16

1.1K 114 20
                                    

İyi okumalar~

Yoğun bakımdan çıktıktan sonra hastanın ailesine haber vermesi gerektiği için kalabalık alana doğru yürüdü yeşil saçlı genç. Hepsi yoongi'yi görünce başında toplanmışlardı. 

Yoongi merakla konuşmasını bekleyen gençlere gülümseyerek baktı. "Hastamız gayet iyi. Kritik bir durum gözükmüyor. Normal odaya alacağız."

"Peki ne zaman görebiliriz?" Pembe saçlı genç sormuştu. Hepsi bir an önce minho'yu görmek istiyordu. "Birazdan odaya alınacak. O zaman görebilirsiniz." Hepsi kafa sallayarak onayladılar. 

Yoongi de kardeşini alarak oradan uzaklaştı. İki çift lafı vardı kardeşine. Odasının önüne gelince kapıyı açtı ve önce jisung'un geçmesini bekledi. Jisung geçtikten sonra kendisi de içeri girerek kapıyı kapattı. Masasının başına geçerek tekerlekli sandalyesine oturdu.

Sinirli değildi. Jisung abisinin sinirli olmadığını biliyordu. Sakindi o yüzden. Sakindi ama ellerini önünde birleştirmiş, kafasını eğmişti. Annesi ve babası yüzünden alışkanlık haline getirmişti. Kötü bir şey yaptığını bildiğinden böyle duruyordu. Çünkü annesi ve babası ona kötü bir şey yapmadığında bile kızardı. Jisung en azından abisini  böyle yapmayacağını biliyordu. Ama alışkanlık yapmıştı işte. 
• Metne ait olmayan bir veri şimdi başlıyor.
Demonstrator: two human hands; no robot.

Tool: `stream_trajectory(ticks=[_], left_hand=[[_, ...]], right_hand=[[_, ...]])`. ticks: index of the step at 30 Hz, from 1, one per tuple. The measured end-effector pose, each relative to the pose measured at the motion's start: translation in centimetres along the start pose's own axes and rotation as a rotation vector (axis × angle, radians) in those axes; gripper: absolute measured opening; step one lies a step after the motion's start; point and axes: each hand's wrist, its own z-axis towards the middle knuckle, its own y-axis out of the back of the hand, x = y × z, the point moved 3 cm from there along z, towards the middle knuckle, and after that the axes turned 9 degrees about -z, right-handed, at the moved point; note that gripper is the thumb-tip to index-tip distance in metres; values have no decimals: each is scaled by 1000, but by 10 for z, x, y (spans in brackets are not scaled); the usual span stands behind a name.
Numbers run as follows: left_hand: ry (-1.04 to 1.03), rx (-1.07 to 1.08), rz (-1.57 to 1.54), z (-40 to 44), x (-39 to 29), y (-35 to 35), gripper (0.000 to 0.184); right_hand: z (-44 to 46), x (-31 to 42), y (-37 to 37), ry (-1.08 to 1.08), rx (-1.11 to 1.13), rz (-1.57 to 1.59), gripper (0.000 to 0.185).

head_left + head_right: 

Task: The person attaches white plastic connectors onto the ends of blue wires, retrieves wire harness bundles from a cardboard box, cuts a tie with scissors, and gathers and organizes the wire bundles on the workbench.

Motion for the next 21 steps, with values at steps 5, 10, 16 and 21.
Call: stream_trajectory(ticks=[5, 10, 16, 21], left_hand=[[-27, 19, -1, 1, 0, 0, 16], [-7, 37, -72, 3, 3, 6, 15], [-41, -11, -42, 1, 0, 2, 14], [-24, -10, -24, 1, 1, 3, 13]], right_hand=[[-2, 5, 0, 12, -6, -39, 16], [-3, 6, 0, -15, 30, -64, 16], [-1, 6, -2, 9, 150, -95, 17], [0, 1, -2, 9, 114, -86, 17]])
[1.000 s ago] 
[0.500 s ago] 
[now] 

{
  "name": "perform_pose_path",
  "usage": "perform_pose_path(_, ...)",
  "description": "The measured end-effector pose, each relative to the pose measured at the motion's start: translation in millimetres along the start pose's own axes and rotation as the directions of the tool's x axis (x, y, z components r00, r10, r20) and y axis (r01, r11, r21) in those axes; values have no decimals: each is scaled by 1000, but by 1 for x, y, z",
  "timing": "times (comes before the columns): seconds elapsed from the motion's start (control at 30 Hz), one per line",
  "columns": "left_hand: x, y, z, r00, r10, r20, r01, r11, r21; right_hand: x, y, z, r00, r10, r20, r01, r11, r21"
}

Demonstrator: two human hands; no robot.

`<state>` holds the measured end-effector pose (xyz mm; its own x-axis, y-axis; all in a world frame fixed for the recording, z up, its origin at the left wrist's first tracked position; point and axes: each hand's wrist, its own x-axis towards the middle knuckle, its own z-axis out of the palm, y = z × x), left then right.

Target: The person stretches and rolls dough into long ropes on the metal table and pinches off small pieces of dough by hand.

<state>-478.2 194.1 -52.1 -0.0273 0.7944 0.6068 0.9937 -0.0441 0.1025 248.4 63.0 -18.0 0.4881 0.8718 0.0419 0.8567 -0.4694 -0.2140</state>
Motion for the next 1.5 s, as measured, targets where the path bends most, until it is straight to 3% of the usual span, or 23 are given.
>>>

"Söyle bakalım, neden bağırıyordun hastaya?" Jisung yere bakarak olanları anlatmaya başladı abisine. "Çıkmak istediğini söyledi. Ben de kontrolleri yapıldıktan sonra çıkarılacağını söyledim ama o ısrar etmeye başladı ve bir anda bağırdı. Neredeyse dikişlerini patlatıyordu. Ona rağmen ısrar etmeye devam edince ben de birazcık sinirlendim ve sesim yüksek çıktı. Yoksa hastalara asla sesimi yükseltmem biliyorsun hyung." Jisung son söylediğini nefessiz söylemişti. 

Yoongi hala ayakta bekleyen kardeşine gülümseyerek baktı ve konuştu. "Biliyorum. Senin hastalara bağırmayacağını çok iyi biliyorum. Senin endişelendiğin için bağırdığını da biliyorum. Bana bak artık." Yoongi hâlâ kafasını kaldırmadan göz ucuyla ona bakan kardeşine dişlerini göstererek güldü. Çok şirin.

"Kızmadın değil mi?" Kafasını kaldırmıştı bu sefer ama elleri hala bağlıydı önünde. 

"Kızmadım bebeğim. Hadi otur artık." Yoongi'nin sözleriyle rahatladığını hissetti jisung. Kendini masanın yanındaki koltuğa bırakarak gözlerini abisine dikti. 

Yoongi ona bakan kardeşine baktı. Kolunu masaya koyarak yüzünü elleri arasına aldı. "Neden öyle bakıyorsun?" 

Jisung da aynı hareketi yaparak konuştu. "Hiç. Yakışıklı hyunguma bakamaz mıyım?" 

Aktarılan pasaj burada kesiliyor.